Ollama LLM inference problems on Jetson Orin Nano: CUDA memory allocation failure and CPU memory error

Hardware:
Jetson Orin Nano 8GB

Software:
JetPack (Ubuntu 22.04)
Ollama running locally
Model: qwen2.5:1.5b-instruct (~986MB)

Problem:

When running the model with GPU enabled, the inference fails with:

error loading model: unable to allocate CUDA0 buffer
llama_model_load_from_file_impl: failed to load model

When forcing CPU inference, the model sometimes fails with a memory related error such as:
“index out of range / memory index error”

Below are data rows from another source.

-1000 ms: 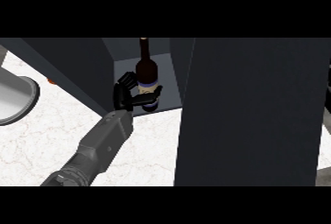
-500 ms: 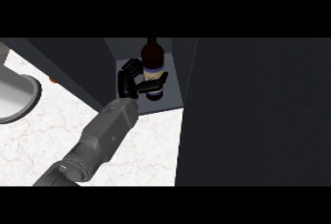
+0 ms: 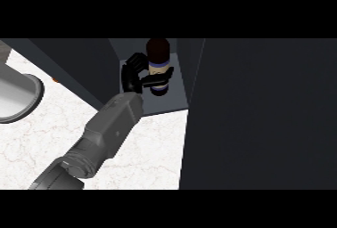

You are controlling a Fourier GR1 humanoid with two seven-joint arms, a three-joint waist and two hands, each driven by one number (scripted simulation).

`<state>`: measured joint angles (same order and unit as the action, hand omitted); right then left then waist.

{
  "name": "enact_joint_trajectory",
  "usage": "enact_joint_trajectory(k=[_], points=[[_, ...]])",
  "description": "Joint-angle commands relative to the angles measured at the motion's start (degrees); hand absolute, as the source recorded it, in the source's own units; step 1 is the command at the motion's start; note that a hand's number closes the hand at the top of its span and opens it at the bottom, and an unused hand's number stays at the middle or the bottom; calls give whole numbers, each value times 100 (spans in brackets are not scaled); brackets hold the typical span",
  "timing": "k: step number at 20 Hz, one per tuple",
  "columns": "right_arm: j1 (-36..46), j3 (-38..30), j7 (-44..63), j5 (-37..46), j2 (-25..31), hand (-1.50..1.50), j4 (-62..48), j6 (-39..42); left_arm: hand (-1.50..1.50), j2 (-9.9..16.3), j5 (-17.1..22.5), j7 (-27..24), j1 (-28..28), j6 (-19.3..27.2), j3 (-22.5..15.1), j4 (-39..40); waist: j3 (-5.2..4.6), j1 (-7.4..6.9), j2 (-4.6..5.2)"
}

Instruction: Pick up the wine, place it into the cabinet and close the cabinet

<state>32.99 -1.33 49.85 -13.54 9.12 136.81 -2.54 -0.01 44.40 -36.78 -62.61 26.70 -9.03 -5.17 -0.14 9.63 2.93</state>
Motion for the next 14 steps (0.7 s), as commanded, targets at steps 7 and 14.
enact_joint_trajectory(k=[7,14], points=[[-162,-133,-187,-133,43,-150,-43,173,150,115,41,449,-498,106,113,215,11,-165,29],[-82,-40,-49,-125,-42,-150,128,58,150,385,-766,339,-579,1141,-664,513,16,-41,28]])
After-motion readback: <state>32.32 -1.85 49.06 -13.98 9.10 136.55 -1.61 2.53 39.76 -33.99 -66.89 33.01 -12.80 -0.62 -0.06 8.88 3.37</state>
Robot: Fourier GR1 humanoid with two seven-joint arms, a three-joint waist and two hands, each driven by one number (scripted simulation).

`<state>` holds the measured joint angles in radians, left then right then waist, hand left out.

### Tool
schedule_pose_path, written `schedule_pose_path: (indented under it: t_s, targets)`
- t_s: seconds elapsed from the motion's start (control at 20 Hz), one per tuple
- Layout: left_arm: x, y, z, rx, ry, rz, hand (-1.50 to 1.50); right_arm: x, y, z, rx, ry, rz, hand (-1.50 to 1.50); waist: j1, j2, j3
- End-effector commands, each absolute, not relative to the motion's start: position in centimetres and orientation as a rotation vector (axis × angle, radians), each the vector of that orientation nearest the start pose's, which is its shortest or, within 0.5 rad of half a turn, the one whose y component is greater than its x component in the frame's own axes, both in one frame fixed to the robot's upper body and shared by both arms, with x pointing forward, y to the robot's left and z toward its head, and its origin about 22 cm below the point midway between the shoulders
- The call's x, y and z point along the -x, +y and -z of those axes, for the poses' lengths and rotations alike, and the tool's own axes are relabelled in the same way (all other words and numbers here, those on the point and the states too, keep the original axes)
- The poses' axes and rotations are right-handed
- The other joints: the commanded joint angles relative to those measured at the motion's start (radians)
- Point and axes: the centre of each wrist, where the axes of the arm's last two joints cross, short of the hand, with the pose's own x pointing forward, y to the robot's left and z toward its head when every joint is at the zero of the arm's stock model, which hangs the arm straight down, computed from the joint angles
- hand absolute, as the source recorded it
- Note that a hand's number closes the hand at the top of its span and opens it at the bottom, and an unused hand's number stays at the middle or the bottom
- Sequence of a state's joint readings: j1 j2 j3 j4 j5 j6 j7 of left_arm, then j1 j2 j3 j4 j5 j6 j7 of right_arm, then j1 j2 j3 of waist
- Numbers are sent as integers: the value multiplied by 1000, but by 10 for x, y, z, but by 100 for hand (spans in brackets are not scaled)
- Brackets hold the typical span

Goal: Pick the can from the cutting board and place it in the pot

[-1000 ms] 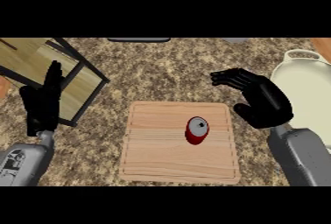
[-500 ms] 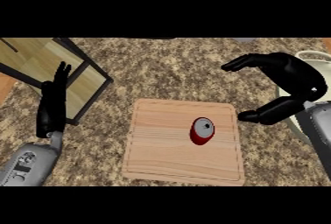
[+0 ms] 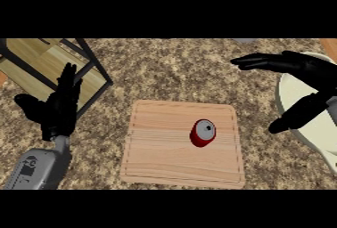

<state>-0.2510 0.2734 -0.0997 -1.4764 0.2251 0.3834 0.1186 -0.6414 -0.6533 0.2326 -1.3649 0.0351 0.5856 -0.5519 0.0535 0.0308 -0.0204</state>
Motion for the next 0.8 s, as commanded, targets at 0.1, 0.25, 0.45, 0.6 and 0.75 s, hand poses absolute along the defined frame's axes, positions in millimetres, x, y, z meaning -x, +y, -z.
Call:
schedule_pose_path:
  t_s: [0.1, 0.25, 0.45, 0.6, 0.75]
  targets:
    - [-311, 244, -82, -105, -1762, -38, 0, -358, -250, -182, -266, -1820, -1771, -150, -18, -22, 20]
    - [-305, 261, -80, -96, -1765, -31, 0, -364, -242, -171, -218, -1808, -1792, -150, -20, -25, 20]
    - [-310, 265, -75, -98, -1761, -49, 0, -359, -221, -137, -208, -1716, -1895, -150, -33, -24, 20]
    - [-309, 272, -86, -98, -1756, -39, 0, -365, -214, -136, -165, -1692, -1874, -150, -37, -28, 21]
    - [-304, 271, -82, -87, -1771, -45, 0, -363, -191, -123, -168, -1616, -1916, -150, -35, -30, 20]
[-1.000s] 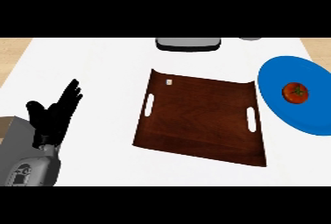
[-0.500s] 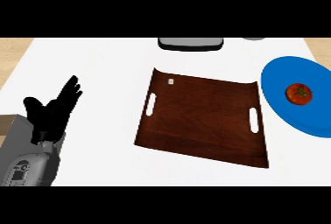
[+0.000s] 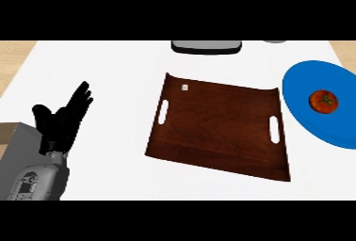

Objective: Pick the tomato from the tray and place it in the plate

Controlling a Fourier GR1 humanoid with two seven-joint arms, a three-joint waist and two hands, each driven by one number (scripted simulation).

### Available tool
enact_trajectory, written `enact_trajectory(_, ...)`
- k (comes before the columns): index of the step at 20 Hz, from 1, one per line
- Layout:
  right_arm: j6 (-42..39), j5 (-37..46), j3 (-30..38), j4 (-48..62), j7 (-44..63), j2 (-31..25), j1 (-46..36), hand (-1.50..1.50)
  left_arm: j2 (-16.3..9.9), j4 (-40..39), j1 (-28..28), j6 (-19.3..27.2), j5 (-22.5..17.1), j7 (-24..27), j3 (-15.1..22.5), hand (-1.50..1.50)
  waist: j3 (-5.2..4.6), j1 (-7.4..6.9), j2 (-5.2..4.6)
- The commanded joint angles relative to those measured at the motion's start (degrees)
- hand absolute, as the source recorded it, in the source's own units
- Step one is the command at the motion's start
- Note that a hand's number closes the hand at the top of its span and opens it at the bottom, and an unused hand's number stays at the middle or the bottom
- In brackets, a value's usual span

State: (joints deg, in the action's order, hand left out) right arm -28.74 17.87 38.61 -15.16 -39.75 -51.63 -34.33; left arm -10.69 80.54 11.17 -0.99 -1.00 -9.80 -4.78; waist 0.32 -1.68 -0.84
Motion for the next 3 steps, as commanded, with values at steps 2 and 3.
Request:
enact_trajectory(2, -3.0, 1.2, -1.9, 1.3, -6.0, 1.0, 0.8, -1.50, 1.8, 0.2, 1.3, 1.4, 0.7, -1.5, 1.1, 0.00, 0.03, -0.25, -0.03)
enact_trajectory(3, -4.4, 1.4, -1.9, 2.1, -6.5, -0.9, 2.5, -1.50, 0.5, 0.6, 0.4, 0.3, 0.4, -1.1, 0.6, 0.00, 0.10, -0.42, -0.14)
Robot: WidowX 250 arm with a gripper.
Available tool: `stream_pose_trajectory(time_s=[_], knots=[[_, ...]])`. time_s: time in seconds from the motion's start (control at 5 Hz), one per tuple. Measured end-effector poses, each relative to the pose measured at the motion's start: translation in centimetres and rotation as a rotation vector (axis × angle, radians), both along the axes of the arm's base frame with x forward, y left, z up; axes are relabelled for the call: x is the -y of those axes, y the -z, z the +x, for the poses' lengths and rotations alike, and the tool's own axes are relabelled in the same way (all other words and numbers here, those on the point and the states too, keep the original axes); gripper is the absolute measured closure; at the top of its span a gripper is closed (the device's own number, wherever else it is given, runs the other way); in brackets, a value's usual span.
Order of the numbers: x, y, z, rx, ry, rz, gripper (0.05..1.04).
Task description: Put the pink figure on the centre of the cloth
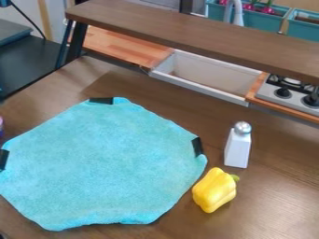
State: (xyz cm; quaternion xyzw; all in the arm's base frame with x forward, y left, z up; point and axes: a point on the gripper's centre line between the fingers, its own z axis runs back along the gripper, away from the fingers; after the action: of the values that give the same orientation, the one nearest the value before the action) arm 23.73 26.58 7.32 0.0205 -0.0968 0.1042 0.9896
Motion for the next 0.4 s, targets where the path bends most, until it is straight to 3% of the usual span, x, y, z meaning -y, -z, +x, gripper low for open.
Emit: stream_pose_trajectory(time_s=[0.2,0.4], knots=[[-1.7,2.0,0.3,-0.037,-0.029,-0.027,0.083],[-2.2,3.3,0.2,-0.062,-0.025,-0.004,0.084]])
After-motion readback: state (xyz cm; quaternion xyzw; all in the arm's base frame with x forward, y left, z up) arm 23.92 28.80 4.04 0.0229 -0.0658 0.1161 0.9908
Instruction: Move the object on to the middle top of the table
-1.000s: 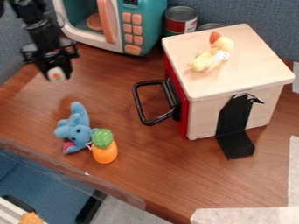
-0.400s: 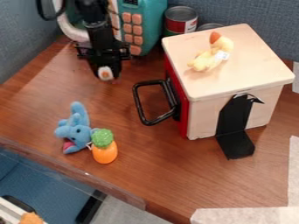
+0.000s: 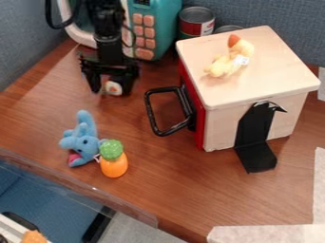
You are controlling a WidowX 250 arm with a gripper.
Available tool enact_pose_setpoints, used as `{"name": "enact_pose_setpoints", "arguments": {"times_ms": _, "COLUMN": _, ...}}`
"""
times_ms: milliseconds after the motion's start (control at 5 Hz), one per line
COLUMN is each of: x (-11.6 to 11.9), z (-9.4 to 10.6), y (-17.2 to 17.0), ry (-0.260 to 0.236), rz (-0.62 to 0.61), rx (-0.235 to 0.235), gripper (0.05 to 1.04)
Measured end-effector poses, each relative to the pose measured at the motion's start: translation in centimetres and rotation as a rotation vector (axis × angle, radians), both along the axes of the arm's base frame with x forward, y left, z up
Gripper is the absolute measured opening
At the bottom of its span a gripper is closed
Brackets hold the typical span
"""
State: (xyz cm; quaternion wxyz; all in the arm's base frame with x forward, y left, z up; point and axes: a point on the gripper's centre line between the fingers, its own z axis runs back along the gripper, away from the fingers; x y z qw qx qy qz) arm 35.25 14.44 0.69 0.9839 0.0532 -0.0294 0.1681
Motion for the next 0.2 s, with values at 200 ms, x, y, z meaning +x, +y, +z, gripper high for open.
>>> {"name": "enact_pose_setpoints", "arguments": {"times_ms": 200, "x": -0.43, "z": 3.14, "y": 0.09, "ry": -0.03, "rz": -0.023, "rx": 0.029, "gripper": 1.01}}
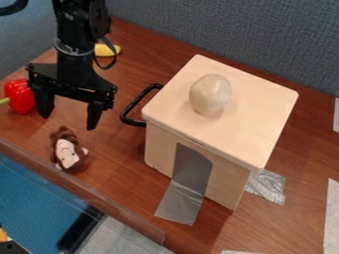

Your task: Open the drawer

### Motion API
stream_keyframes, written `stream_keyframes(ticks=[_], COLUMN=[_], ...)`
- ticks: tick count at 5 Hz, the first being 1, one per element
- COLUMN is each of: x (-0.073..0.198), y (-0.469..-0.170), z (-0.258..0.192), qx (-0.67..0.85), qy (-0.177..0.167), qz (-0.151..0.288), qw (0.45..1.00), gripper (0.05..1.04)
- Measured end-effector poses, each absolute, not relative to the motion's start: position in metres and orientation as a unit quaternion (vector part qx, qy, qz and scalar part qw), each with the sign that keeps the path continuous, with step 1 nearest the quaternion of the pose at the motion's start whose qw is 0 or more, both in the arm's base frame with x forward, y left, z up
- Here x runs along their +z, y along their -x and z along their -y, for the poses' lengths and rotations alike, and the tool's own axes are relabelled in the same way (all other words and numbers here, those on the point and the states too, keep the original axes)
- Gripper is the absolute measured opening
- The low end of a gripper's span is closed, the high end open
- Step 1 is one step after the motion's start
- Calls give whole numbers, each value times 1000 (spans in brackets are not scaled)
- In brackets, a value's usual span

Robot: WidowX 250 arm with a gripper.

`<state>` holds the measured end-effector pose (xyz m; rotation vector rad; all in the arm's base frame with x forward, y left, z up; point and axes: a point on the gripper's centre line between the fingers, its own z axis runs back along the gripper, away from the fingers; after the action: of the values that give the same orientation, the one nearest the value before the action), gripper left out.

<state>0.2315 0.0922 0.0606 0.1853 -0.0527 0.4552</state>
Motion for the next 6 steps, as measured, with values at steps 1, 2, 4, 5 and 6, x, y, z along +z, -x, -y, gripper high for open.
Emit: stream_keyframes(ticks=[1,2,4,5,6], x=[56,58,69,59,45], y=[-231,-246,-293,-312,-325], z=[-91,-92,-84,-80,-81], qx=[226,233,227,221,218], qy=[-90,-81,-40,-8,-2], qz=[16,27,74,86,84], qw=[970,969,970,972,972], gripper=[1001,1001,1001,1001,1001])
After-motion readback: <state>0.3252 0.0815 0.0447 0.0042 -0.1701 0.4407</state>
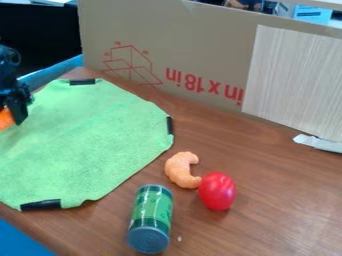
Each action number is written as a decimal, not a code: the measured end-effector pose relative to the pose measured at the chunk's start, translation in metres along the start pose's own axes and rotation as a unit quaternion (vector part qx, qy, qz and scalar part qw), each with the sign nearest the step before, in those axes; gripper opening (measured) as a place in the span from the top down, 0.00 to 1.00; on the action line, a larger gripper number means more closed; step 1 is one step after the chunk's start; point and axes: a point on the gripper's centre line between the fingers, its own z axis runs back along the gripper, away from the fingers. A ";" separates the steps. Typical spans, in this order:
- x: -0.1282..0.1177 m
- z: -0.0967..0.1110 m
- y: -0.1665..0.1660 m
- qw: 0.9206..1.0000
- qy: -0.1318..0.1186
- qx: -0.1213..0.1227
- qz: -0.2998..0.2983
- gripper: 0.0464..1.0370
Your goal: Move the object to the left side of the cloth.
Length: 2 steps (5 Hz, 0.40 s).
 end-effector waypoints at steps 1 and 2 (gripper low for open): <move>-0.006 0.005 -0.002 1.000 -0.015 0.002 -0.017 0.42; -0.008 -0.001 0.000 1.000 -0.028 -0.002 -0.014 0.25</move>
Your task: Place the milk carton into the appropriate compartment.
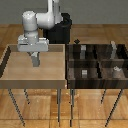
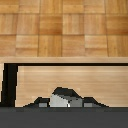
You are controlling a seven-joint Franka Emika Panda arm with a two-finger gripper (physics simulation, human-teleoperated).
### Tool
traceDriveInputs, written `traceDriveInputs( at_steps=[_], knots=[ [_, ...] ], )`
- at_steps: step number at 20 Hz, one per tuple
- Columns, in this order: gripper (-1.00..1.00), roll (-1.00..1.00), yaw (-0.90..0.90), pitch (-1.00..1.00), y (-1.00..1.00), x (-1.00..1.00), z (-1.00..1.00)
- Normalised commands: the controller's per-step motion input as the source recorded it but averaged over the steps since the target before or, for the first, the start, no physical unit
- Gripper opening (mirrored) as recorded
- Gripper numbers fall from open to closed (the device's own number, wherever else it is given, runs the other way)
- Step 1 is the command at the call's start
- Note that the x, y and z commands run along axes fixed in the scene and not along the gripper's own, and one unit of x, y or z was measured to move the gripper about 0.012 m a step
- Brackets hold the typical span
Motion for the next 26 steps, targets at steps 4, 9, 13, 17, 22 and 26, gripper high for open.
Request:
traceDriveInputs(
  at_steps=[4,9,13,17,22,26],
  knots=[
    [-1.00,0.00,0.00,0.00,0.00,0.00,1.00],
    [-1.00,0.00,0.00,0.00,0.00,0.00,0.80],
    [-1.00,0.00,0.00,0.00,0.75,0.00,0.00],
    [-1.00,0.00,0.00,0.00,1.00,0.00,0.00],
    [-1.00,0.00,0.00,0.00,1.00,0.00,0.00],
    [-1.00,0.00,0.00,0.00,1.00,0.00,0.00]
  ],
)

System state from tegrastats:
RAM ~3.8GB free
lfb ~23x4MB (largest free block = 4MB)

Observations:
The system has sufficient total RAM but very small contiguous memory blocks.
This suggests memory fragmentation due to Jetson’s shared CPU/GPU memory.

Questions:

  1. Is there a recommended configuration for running LLMs on Jetson Orin Nano?
  2. Is it possible to increase contiguous memory for CUDA allocations?
  3. Are there Jetson-specific optimizations for llama.cpp / Ollama models?
  4. Would using TensorRT-LLM or another inference backend help?

CPU inference works sometimes but is slow.
GPU inference consistently fails with CUDA memory allocation errors.